Salt - White Death or Essential Element?

David Damirov

11 Jun 2025

Sport Nutritionists

Health & Case Studies

Nutrition

Sodium is mainly found in table salt. It is an essential nutrient required to maintain plasma volume, acid-base balance, transmission of nerve impulses, and normal cell function [1, 7]. Sodium performs many physiological functions, including the absorption of nutrients and the maintenance of fluid balance - osmolarity.

Salt and public health

Studies on the general population find that sodium excess is strongly associated with certain health risks, such as high blood pressure – hypertension [3, 4, 5]. For this reason, WHO has established recommendations for daily consumption of no more than 2.3 g of sodium or 5 g of salt (table salt is 40% sodium) [1]. Indeed, most people with a sedentary lifestyle consume as much as 9-12 g of salt per day from processed foods.
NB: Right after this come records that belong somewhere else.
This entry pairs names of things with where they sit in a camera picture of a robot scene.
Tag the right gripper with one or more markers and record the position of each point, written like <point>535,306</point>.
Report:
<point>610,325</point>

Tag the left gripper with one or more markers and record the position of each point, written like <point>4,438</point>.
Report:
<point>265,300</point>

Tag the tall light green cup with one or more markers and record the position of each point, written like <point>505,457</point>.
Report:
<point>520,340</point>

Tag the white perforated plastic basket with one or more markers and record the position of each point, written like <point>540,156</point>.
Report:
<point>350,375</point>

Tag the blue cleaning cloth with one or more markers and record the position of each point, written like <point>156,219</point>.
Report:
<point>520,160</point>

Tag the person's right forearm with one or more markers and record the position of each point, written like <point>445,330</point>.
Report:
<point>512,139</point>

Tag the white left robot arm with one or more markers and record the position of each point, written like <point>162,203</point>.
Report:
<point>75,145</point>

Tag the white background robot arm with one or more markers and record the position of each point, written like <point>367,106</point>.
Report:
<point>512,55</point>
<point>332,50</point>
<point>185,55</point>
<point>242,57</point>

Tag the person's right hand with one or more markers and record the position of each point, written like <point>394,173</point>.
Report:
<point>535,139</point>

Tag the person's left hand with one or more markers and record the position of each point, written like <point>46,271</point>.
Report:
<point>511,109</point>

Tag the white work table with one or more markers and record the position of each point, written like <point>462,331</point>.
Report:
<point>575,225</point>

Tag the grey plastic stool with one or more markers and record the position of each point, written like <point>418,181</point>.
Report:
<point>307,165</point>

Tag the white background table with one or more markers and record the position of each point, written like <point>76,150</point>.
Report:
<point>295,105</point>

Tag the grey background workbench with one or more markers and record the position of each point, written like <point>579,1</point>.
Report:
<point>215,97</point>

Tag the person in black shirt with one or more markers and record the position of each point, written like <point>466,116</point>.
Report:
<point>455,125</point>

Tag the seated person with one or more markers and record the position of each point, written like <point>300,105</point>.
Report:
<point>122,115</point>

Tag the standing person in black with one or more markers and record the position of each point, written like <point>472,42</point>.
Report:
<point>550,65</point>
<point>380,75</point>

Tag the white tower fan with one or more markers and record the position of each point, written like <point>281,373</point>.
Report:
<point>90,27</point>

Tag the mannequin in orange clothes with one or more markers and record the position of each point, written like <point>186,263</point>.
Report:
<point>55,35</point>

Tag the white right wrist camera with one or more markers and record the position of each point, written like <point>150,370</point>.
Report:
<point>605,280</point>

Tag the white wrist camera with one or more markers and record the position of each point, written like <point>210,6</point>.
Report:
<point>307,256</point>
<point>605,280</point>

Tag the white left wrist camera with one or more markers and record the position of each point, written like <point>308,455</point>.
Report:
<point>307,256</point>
For example, one Big Mac contains 2.3 g of salt [9], and 4 slices of bacon contain 1.7 g [10]. Such people may benefit from reducing their salt intake, especially if they are elderly and have hypertension, any other diseases associated with kidneys (e.g. renal dysfunction) or blood vessels (e.g. cardiovascular disease; CVD).

In addition, the trends indicate that people consume less vegetables and fruits, which leads to potassium deficiency [1]. This increases the fluid imbalance between the intra- and extra-cellular environment, because sodium and potassium play a major role in this process [13]. Therefore, reducing salt intake is the most cost-effective and effective method for combating hypertension and can save 2.5 million lives annually [1] (for a detailed analysis of the diet for lowering blood pressure, the reader is referred to the DASH diet [6])

The need for salt in sports

While such recommendations apply to the general population, they are not suitable for healthy active people, and especially athletes.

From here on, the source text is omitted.